Print every entry exactly as written.

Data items
+++

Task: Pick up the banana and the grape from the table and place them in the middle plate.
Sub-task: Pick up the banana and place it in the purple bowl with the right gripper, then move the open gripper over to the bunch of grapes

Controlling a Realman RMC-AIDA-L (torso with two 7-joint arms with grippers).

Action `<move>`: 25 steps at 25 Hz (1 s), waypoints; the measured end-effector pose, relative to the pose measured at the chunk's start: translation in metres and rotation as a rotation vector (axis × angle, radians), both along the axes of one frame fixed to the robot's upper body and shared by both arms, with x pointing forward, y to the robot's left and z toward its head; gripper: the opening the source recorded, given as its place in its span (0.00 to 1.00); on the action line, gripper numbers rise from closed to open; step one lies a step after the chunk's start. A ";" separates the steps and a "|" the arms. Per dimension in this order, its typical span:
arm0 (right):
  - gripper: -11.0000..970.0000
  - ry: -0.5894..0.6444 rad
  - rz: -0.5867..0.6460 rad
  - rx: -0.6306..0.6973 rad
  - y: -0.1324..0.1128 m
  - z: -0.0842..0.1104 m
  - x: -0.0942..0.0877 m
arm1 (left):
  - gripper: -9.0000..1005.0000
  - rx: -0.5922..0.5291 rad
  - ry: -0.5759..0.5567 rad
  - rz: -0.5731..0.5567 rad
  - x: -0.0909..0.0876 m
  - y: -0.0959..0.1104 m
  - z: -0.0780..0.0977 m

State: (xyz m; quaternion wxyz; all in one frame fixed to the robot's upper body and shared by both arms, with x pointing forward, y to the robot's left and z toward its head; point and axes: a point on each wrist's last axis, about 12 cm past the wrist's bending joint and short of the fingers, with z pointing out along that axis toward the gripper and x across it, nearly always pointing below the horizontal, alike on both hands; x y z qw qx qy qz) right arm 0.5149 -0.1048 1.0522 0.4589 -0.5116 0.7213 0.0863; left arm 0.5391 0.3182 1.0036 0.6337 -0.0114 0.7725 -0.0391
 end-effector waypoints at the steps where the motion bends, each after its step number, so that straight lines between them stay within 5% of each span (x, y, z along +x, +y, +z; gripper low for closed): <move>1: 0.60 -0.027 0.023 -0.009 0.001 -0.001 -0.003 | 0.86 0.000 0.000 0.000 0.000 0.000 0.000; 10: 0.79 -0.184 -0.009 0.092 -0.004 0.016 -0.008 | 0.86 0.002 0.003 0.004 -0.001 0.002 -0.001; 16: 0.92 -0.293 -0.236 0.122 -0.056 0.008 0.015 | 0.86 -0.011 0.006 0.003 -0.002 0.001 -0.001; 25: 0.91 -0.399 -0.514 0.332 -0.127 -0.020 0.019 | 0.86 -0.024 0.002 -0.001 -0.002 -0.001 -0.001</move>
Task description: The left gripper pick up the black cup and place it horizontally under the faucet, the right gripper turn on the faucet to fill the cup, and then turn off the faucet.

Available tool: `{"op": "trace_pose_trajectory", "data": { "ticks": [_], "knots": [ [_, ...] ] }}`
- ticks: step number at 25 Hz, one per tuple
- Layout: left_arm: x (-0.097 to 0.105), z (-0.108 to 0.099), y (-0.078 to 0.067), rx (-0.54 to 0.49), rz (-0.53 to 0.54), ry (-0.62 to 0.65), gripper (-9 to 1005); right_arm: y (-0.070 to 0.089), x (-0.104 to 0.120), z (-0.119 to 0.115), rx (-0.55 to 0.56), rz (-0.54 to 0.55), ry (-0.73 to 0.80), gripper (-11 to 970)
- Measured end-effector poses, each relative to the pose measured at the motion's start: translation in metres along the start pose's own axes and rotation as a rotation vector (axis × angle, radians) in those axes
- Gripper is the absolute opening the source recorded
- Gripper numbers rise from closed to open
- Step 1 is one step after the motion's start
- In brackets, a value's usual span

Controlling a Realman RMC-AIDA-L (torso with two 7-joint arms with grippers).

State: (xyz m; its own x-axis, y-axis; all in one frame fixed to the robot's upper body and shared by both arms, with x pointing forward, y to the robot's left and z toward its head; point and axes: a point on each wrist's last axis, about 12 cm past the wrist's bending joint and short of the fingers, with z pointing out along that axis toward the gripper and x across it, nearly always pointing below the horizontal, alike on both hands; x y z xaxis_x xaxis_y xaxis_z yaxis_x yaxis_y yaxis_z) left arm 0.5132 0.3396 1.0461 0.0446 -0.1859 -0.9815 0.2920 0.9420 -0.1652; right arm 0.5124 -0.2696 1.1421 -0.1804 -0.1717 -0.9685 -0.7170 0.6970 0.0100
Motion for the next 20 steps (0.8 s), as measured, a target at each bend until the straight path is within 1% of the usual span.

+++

Solution to the exercise ->
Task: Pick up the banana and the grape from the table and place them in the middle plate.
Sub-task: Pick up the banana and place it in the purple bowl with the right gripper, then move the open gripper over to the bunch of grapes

Controlling a Realman RMC-AIDA-L (torso with two 7-joint arms with grippers).

Action `<move>`: 25 steps at 25 Hz (1 s), waypoints; the measured end-effector pose, relative to the pose measured at the chunk's start: translation in metres and rotation as a rotation vector (axis × angle, radians), both along the axes of one frame fixed to the robot's upper body and shared by both arms, with x pointing forward, y to the robot's left and z toward its head; gripper: the opening the source recorded, given as its place in its span (0.00 to 1.00); on the action line, gripper numbers rise from closed to open; step one lies a step after the chunk's start. A ";" separates the steps and a "|" the arms. Per dimension in this order, its typical span:
arm0 (right):
  - gripper: -11.0000..970.0000
  - ry: -0.5894..0.6444 rad
  - rz: -0.5867..0.6460 rad
  - rx: -0.6306..0.6973 rad
  - y: -0.1324..0.1128 m
  - z: -0.0842..0.1104 m
  - x: -0.0942..0.0877 m
arm1 (left):
  - gripper: -9.0000..1005.0000
  - rx: -0.5922..0.5291 rad
  - ry: -0.5759..0.5567 rad
  - rz: -0.5731..0.5567 rad
  - x: -0.0909..0.0876 m
  - y: -0.0959..0.1104 m
  - z: -0.0780..0.0977 m

State: (xyz m; quaternion wxyz; all in one frame fixed to the robot's upper body and shared by both arms, with x pointing forward, y to the robot's left and z toward its head; point and axes: a point on each wrist's last axis, about 12 cm past the wrist's bending joint and short of the fingers, with z pointing out along that axis toward the gripper and x across it, nearly always pointing below the horizontal, alike on both hands; x y z qw qx qy qz) right arm 0.5149 -0.1048 1.0522 0.4589 -0.5116 0.7213 0.0863; left arm 0.5391 0.3182 1.0036 0.6337 -0.0114 0.7725 -0.0391
 end-effector waypoints at the steps where the motion bends, each after its step number, so that straight lines between them stay within 5% of each span (x, y, z along +x, +y, +z; gripper low for closed): <move>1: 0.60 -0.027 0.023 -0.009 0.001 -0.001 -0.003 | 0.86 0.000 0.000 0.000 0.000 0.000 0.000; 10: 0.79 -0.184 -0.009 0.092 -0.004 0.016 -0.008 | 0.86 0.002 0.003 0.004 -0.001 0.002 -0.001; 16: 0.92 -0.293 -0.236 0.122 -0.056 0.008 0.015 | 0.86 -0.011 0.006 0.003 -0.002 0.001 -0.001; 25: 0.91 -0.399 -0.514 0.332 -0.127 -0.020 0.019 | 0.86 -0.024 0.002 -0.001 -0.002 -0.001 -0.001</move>
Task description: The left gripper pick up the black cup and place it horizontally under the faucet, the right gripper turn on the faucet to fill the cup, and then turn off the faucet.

Available tool: `{"op": "trace_pose_trajectory", "data": { "ticks": [_], "knots": [ [_, ...] ] }}`
- ticks: step number at 25 Hz, one per tuple
- Layout: left_arm: x (-0.097 to 0.105), z (-0.108 to 0.099), y (-0.078 to 0.067), rx (-0.54 to 0.49), rz (-0.53 to 0.54), ry (-0.62 to 0.65), gripper (-9 to 1005); right_arm: y (-0.070 to 0.089), x (-0.104 to 0.120), z (-0.119 to 0.115), rx (-0.55 to 0.56), rz (-0.54 to 0.55), ry (-0.73 to 0.80), gripper (-11 to 970)
- Measured end-effector poses, each relative to the pose measured at the motion's start: translation in metres along the start pose's own axes and rotation as a rotation vector (axis × angle, radians) in those axes
- Gripper is the absolute opening the source recorded
- Gripper numbers rise from closed to open
- Step 1 is one step after the motion's start
- In brackets, a value's usual span

Controlling a Realman RMC-AIDA-L (torso with two 7-joint arms with grippers).

State: (xyz m; its own x-axis, y-axis; all in one frame fixed to the robot's upper body and shared by both arms, with x pointing forward, y to the robot's left and z toward its head; point and axes: a point on each wrist's last axis, about 12 cm past the wrist's bending joint and short of the fingers, with z pointing out along that axis toward the gripper and x across it, nearly always pointing below the horizontal, alike on both hands; x y z xaxis_x xaxis_y xaxis_z yaxis_x yaxis_y yaxis_z) left arm 0.5132 0.3396 1.0461 0.0446 -0.1859 -0.9815 0.2920 0.9420 -0.1652; right arm 0.5124 -0.2696 1.1421 -0.1804 -0.1717 -0.9685 -0.7170 0.6970 0.0100
Motion for the next 20 steps (0.8 s), as measured, a target at each bend until the straight path is within 1% of the usual span.

This finishes the answer.